__Task objective__
Search the listing for the word "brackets" and return each line that contains it.
= = =
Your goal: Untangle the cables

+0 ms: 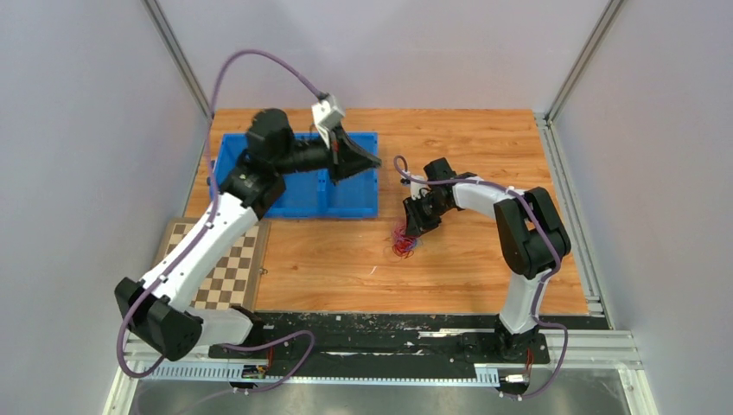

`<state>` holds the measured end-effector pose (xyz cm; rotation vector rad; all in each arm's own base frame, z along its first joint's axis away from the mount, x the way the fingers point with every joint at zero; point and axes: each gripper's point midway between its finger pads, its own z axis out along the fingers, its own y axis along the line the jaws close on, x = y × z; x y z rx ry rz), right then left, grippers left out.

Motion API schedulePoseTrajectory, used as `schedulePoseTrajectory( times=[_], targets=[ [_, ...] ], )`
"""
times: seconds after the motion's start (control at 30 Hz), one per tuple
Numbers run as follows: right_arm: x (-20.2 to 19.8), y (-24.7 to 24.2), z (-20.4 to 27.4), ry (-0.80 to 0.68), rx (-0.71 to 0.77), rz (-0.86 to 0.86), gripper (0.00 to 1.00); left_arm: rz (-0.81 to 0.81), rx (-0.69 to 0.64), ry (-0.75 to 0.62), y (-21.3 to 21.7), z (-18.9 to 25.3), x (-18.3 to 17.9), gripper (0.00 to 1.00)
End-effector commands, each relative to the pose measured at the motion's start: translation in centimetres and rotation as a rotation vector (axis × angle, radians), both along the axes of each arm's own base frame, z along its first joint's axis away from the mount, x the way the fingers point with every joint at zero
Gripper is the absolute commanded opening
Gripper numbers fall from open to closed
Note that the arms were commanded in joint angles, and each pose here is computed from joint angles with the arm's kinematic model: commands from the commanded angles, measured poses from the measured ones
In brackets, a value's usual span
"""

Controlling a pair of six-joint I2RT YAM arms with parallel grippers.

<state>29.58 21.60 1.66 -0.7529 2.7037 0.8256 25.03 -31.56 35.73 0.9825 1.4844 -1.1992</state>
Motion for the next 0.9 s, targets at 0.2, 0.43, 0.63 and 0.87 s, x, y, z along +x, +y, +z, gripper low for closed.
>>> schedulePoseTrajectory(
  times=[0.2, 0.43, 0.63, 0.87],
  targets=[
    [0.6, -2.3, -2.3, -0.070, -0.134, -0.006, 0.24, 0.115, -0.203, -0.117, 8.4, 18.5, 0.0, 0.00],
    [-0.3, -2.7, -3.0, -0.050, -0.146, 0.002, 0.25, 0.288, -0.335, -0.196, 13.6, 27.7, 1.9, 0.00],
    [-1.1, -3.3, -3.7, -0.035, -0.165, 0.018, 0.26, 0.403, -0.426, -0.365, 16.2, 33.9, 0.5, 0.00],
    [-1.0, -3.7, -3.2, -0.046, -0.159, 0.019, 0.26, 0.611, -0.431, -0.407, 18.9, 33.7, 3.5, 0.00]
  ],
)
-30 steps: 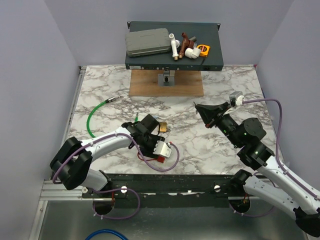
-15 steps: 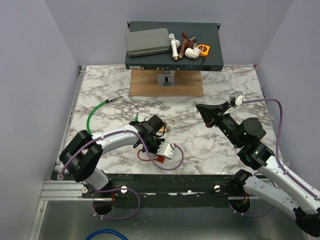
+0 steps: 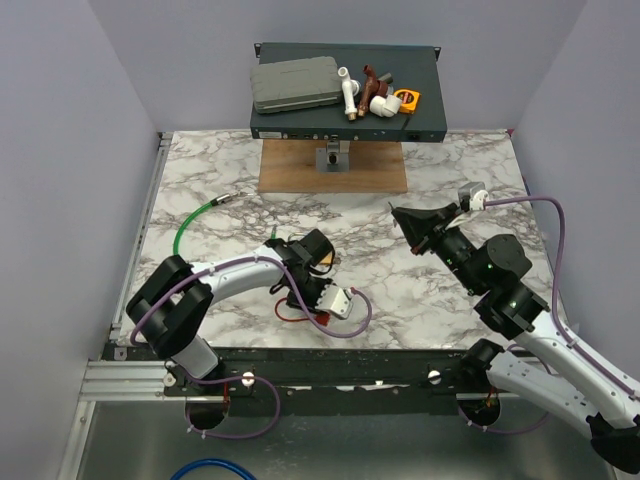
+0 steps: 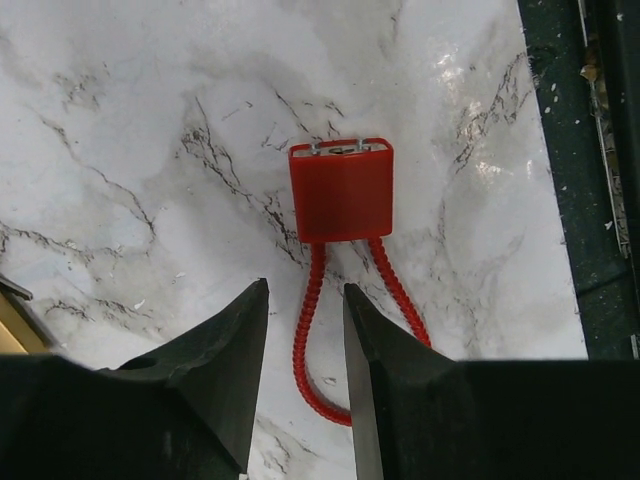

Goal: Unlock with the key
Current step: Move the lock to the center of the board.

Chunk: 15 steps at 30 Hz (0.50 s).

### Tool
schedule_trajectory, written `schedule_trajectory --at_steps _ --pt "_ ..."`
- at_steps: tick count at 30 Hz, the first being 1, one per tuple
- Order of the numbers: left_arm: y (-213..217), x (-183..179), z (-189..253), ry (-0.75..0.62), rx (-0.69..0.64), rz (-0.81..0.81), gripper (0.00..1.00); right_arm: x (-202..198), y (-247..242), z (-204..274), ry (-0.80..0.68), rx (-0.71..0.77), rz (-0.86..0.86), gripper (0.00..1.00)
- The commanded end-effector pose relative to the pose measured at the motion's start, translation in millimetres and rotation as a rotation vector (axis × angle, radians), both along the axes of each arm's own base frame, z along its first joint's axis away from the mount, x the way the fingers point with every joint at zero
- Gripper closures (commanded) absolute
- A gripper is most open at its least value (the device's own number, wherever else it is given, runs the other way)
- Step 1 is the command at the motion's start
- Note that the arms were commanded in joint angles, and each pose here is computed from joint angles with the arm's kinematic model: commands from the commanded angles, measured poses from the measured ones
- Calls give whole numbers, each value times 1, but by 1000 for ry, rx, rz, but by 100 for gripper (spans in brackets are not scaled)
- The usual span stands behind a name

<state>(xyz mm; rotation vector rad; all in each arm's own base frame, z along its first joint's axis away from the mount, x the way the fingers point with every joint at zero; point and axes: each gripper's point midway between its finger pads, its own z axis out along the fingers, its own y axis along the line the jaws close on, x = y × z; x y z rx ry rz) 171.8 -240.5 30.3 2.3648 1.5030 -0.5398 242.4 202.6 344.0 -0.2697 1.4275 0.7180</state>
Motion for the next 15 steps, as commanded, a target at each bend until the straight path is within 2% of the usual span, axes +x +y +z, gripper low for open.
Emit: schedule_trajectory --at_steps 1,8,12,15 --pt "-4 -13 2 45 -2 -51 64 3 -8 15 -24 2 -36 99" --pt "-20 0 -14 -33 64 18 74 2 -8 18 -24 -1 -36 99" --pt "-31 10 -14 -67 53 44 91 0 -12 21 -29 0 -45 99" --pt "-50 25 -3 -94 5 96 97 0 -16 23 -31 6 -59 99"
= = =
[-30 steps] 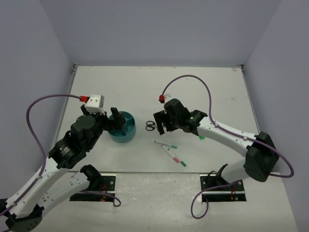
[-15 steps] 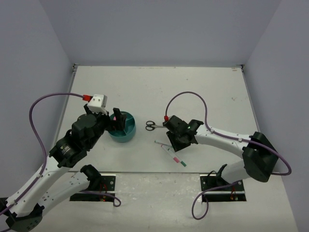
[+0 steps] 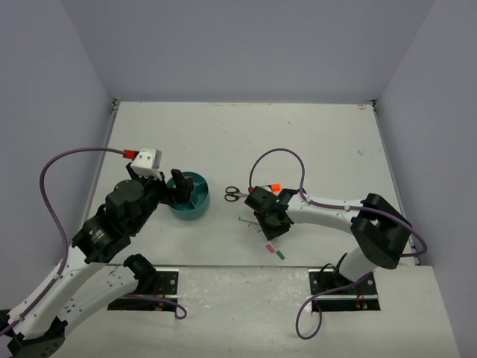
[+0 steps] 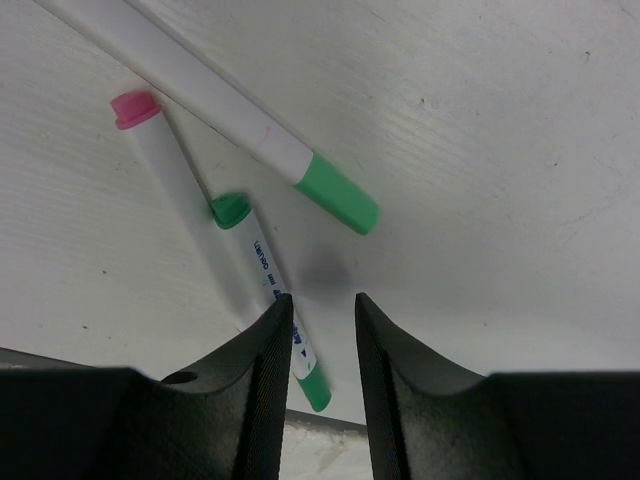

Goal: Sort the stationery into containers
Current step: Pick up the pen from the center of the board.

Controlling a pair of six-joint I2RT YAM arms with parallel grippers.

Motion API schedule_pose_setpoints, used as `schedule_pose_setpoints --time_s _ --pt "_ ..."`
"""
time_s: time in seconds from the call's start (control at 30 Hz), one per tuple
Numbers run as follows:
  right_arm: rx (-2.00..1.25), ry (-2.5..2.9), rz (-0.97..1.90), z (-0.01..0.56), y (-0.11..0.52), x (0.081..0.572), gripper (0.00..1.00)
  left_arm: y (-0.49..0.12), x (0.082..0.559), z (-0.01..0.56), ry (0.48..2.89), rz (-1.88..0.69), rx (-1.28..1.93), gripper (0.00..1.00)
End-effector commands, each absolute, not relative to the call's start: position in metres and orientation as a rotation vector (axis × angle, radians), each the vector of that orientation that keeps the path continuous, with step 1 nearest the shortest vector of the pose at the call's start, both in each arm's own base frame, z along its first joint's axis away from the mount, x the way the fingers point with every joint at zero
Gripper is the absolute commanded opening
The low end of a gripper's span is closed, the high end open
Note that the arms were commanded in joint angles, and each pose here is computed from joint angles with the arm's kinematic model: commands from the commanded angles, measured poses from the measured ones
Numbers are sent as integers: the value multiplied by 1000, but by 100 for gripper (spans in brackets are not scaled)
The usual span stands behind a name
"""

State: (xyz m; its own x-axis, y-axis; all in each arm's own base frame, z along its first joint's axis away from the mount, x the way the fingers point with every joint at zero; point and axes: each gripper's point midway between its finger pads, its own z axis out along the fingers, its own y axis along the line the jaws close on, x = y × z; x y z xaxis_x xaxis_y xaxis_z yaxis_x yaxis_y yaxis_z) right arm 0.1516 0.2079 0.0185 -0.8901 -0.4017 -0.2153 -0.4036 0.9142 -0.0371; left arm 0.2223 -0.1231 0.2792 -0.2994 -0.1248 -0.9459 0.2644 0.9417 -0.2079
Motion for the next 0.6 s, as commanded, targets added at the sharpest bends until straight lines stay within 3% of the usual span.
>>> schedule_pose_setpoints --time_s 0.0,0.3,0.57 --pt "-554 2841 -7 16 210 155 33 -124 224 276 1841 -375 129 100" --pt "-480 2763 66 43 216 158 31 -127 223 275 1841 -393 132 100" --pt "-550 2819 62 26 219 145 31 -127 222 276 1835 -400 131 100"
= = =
__Expected answer__
In brackets, a value's usual span
- Calls give whole numbers, each value times 1, but by 1000 for ry, rx, rz, but by 100 for gripper (spans in brackets are not scaled)
Numbers are sent as integers: the value multiplied by 1000, but by 100 for gripper (spans in brackets are not scaled)

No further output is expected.